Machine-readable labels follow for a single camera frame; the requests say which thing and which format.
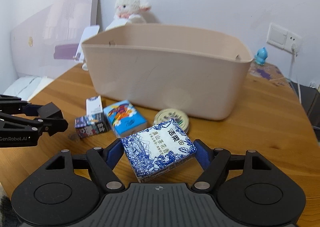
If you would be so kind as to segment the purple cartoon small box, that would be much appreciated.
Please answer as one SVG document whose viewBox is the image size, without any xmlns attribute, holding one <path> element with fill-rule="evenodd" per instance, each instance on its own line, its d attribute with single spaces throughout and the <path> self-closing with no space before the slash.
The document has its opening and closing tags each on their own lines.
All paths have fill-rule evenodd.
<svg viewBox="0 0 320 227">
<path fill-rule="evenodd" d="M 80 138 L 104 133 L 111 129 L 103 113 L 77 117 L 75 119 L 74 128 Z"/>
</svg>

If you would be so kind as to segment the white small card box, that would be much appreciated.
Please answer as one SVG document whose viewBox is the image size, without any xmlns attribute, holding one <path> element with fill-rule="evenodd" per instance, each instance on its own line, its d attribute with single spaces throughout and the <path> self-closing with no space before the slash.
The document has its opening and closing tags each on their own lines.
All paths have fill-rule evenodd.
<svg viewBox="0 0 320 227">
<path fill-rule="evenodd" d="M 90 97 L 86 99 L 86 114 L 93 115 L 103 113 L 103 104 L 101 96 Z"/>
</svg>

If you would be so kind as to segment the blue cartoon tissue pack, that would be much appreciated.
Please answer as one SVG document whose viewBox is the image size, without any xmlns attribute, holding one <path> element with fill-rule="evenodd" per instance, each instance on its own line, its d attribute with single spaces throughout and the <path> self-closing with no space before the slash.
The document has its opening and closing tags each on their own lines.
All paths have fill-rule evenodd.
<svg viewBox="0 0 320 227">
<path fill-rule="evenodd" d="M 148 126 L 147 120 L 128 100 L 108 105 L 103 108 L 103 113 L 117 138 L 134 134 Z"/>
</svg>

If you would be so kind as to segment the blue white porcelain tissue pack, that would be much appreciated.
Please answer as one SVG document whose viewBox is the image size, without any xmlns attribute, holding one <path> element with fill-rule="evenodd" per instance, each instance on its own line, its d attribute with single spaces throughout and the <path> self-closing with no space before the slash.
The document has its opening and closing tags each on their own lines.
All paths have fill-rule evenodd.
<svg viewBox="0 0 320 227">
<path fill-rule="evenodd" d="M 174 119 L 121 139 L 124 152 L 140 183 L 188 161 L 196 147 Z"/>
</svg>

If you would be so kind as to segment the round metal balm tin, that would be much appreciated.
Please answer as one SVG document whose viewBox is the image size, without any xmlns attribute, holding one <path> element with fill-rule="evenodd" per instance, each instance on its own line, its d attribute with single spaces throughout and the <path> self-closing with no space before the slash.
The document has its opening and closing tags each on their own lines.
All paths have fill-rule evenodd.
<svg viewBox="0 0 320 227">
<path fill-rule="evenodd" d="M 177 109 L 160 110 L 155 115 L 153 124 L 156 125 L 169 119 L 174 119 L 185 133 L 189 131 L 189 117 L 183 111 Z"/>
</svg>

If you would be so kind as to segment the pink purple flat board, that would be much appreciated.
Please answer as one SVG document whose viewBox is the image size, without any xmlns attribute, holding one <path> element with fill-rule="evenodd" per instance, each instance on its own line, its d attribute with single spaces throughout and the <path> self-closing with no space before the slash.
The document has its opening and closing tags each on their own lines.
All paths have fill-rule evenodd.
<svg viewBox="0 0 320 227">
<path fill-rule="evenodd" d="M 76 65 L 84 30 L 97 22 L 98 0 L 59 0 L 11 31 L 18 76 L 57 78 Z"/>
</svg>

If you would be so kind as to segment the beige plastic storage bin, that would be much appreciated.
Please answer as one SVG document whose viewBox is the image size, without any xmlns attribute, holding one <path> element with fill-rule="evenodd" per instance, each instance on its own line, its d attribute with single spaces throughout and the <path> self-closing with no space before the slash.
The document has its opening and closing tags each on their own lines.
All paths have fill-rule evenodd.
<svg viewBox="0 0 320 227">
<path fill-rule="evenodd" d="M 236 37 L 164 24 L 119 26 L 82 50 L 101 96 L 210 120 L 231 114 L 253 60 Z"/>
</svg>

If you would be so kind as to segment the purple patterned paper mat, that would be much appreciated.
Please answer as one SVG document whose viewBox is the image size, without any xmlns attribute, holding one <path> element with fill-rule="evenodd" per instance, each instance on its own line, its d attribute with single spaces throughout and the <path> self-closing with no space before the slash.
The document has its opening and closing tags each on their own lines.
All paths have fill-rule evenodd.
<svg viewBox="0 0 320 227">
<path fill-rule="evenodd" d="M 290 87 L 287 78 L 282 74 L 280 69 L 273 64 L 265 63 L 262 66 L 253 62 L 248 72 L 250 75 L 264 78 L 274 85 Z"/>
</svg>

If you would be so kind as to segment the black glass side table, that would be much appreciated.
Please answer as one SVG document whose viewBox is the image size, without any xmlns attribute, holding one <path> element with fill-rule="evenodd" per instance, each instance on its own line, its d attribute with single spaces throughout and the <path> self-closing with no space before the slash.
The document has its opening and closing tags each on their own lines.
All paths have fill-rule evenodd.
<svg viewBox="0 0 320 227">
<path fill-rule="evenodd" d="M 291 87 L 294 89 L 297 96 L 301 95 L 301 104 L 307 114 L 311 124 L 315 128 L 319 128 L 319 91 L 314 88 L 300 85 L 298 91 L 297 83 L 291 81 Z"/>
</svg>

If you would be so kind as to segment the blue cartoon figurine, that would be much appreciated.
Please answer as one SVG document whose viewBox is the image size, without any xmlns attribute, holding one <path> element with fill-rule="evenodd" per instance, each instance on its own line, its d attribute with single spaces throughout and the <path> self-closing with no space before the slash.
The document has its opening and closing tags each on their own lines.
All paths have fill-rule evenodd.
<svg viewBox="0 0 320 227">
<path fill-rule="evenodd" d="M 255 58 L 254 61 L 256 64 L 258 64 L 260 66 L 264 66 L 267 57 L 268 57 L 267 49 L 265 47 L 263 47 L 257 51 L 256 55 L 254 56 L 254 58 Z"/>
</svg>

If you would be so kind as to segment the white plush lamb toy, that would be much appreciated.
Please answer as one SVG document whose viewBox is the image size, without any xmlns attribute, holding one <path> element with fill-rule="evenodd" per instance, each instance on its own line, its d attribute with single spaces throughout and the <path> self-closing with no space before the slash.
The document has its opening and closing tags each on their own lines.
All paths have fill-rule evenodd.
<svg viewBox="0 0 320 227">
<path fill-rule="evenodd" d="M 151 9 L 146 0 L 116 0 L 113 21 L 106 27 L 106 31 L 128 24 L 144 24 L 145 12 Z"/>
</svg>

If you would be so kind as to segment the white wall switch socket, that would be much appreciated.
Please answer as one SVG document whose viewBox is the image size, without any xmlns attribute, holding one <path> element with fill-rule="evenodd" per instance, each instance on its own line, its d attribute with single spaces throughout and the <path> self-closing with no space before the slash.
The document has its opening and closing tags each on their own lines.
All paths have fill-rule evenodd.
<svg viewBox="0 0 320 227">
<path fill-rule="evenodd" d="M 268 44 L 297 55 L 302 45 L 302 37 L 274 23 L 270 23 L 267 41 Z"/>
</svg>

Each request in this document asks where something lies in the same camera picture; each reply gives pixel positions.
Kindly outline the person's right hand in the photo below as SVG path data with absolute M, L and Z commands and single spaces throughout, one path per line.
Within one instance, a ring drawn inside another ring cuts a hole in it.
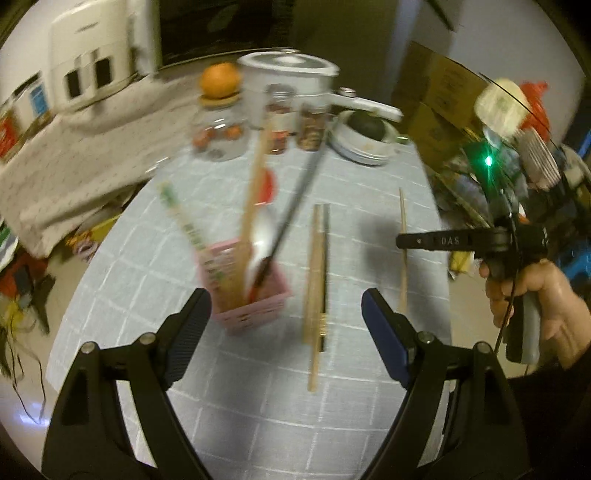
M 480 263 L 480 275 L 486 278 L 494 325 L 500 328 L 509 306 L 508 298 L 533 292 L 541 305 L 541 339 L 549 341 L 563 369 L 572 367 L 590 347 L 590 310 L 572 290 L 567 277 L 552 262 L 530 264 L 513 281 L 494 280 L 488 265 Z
━━━━━━━━━━━━━━━━
→ WHAT IS EXPECTED
Set the entries down again exactly. Do not include the images.

→ TASK OUTPUT
Machine-readable labels follow for a single camera frame; the requests say which thing and which format.
If you would be so kind as to segment the purple cartoon small box, that would be much appreciated.
Please answer as one SVG document whose viewBox is the image size, without any xmlns attribute, holding one <path> element with fill-rule="evenodd" per instance, each instance on its own line, its d attribute with single spaces throughout and the <path> self-closing with no space before the slash.
The document has its opening and closing tags each on their own lines.
All paths have fill-rule evenodd.
<svg viewBox="0 0 320 227">
<path fill-rule="evenodd" d="M 80 138 L 104 133 L 111 129 L 103 113 L 77 117 L 75 119 L 74 128 Z"/>
</svg>

If you would be so kind as to segment the white small card box, that would be much appreciated.
Please answer as one SVG document whose viewBox is the image size, without any xmlns attribute, holding one <path> element with fill-rule="evenodd" per instance, each instance on its own line, its d attribute with single spaces throughout and the <path> self-closing with no space before the slash.
The document has its opening and closing tags each on their own lines.
All paths have fill-rule evenodd.
<svg viewBox="0 0 320 227">
<path fill-rule="evenodd" d="M 90 97 L 86 99 L 86 114 L 93 115 L 103 113 L 103 104 L 101 96 Z"/>
</svg>

If you would be so kind as to segment the blue cartoon tissue pack, that would be much appreciated.
Please answer as one SVG document whose viewBox is the image size, without any xmlns attribute, holding one <path> element with fill-rule="evenodd" per instance, each instance on its own line, its d attribute with single spaces throughout and the <path> self-closing with no space before the slash.
The document has its opening and closing tags each on their own lines.
All paths have fill-rule evenodd.
<svg viewBox="0 0 320 227">
<path fill-rule="evenodd" d="M 148 126 L 147 120 L 128 100 L 108 105 L 103 108 L 103 113 L 117 138 L 134 134 Z"/>
</svg>

If you would be so kind as to segment the blue white porcelain tissue pack, that would be much appreciated.
Please answer as one SVG document whose viewBox is the image size, without any xmlns attribute, holding one <path> element with fill-rule="evenodd" per instance, each instance on its own line, its d attribute with single spaces throughout and the <path> self-closing with no space before the slash.
The document has its opening and closing tags each on their own lines.
All paths have fill-rule evenodd.
<svg viewBox="0 0 320 227">
<path fill-rule="evenodd" d="M 174 119 L 121 139 L 124 152 L 140 183 L 188 161 L 196 147 Z"/>
</svg>

If you would be so kind as to segment the round metal balm tin, that would be much appreciated.
Please answer as one SVG document whose viewBox is the image size, without any xmlns attribute, holding one <path> element with fill-rule="evenodd" per instance, each instance on its own line, its d attribute with single spaces throughout and the <path> self-closing with no space before the slash.
The document has its opening and closing tags each on their own lines.
All paths have fill-rule evenodd.
<svg viewBox="0 0 320 227">
<path fill-rule="evenodd" d="M 177 109 L 160 110 L 155 115 L 153 124 L 156 125 L 169 119 L 174 119 L 185 133 L 189 131 L 189 117 L 183 111 Z"/>
</svg>

If you would be so kind as to segment the pink purple flat board, that would be much appreciated.
Please answer as one SVG document whose viewBox is the image size, without any xmlns attribute, holding one <path> element with fill-rule="evenodd" per instance, each instance on its own line, its d attribute with single spaces throughout and the <path> self-closing with no space before the slash.
The document has its opening and closing tags each on their own lines.
All paths have fill-rule evenodd.
<svg viewBox="0 0 320 227">
<path fill-rule="evenodd" d="M 76 65 L 84 30 L 97 22 L 98 0 L 59 0 L 11 31 L 18 76 L 57 78 Z"/>
</svg>

If you would be so kind as to segment the beige plastic storage bin, that would be much appreciated.
Please answer as one SVG document whose viewBox is the image size, without any xmlns attribute, holding one <path> element with fill-rule="evenodd" per instance, each instance on its own line, its d attribute with single spaces throughout and the <path> self-closing with no space before the slash.
The document has its opening and closing tags each on their own lines.
All paths have fill-rule evenodd.
<svg viewBox="0 0 320 227">
<path fill-rule="evenodd" d="M 236 37 L 164 24 L 119 26 L 82 50 L 101 96 L 210 120 L 231 114 L 253 60 Z"/>
</svg>

If you would be so kind as to segment the purple patterned paper mat, that would be much appreciated.
Please answer as one SVG document whose viewBox is the image size, without any xmlns attribute, holding one <path> element with fill-rule="evenodd" per instance, each instance on its own line, its d attribute with single spaces throughout and the <path> self-closing with no space before the slash.
The document has its opening and closing tags each on their own lines.
All paths have fill-rule evenodd.
<svg viewBox="0 0 320 227">
<path fill-rule="evenodd" d="M 290 87 L 287 78 L 282 74 L 280 69 L 273 64 L 265 63 L 262 66 L 253 62 L 248 72 L 250 75 L 264 78 L 274 85 Z"/>
</svg>

If you would be so kind as to segment the black glass side table, that would be much appreciated.
Please answer as one SVG document whose viewBox is the image size, without any xmlns attribute, holding one <path> element with fill-rule="evenodd" per instance, each instance on its own line, its d attribute with single spaces throughout and the <path> self-closing with no space before the slash.
The document has its opening and closing tags each on their own lines.
All paths have fill-rule evenodd.
<svg viewBox="0 0 320 227">
<path fill-rule="evenodd" d="M 291 87 L 294 89 L 297 96 L 301 95 L 301 104 L 307 114 L 311 124 L 315 128 L 319 128 L 319 91 L 314 88 L 300 85 L 298 91 L 297 83 L 291 81 Z"/>
</svg>

If you would be so kind as to segment the blue cartoon figurine, that would be much appreciated.
Please answer as one SVG document whose viewBox is the image size, without any xmlns attribute, holding one <path> element with fill-rule="evenodd" per instance, each instance on its own line, its d attribute with single spaces throughout and the <path> self-closing with no space before the slash.
The document has its opening and closing tags each on their own lines.
All paths have fill-rule evenodd.
<svg viewBox="0 0 320 227">
<path fill-rule="evenodd" d="M 255 58 L 254 61 L 256 64 L 258 64 L 260 66 L 264 66 L 267 57 L 268 57 L 267 49 L 265 47 L 263 47 L 257 51 L 256 55 L 254 56 L 254 58 Z"/>
</svg>

If you would be so kind as to segment the white plush lamb toy, that would be much appreciated.
Please answer as one SVG document whose viewBox is the image size, without any xmlns attribute, holding one <path> element with fill-rule="evenodd" per instance, each instance on its own line, its d attribute with single spaces throughout and the <path> self-closing with no space before the slash.
The document has its opening and closing tags each on their own lines.
All paths have fill-rule evenodd.
<svg viewBox="0 0 320 227">
<path fill-rule="evenodd" d="M 151 9 L 146 0 L 116 0 L 113 21 L 106 27 L 106 31 L 128 24 L 144 24 L 145 12 Z"/>
</svg>

If you would be so kind as to segment the white wall switch socket, that would be much appreciated.
Please answer as one SVG document whose viewBox is the image size, without any xmlns attribute, holding one <path> element with fill-rule="evenodd" per instance, each instance on its own line, its d attribute with single spaces throughout and the <path> self-closing with no space before the slash.
The document has its opening and closing tags each on their own lines.
All paths have fill-rule evenodd.
<svg viewBox="0 0 320 227">
<path fill-rule="evenodd" d="M 268 44 L 297 55 L 302 45 L 302 37 L 274 23 L 270 23 L 267 41 Z"/>
</svg>

Each request in this document asks where something lies in the same camera picture; each reply gives pixel positions.
Kindly outline the person's right hand in the photo below as SVG path data with absolute M, L and Z commands and single spaces throughout, one path per line.
Within one instance, a ring drawn inside another ring cuts a hole in it.
M 480 263 L 480 275 L 486 278 L 494 325 L 500 328 L 509 306 L 508 298 L 533 292 L 541 305 L 541 339 L 549 341 L 563 369 L 572 367 L 590 347 L 590 310 L 572 290 L 567 277 L 552 262 L 530 264 L 513 281 L 494 280 L 488 265 Z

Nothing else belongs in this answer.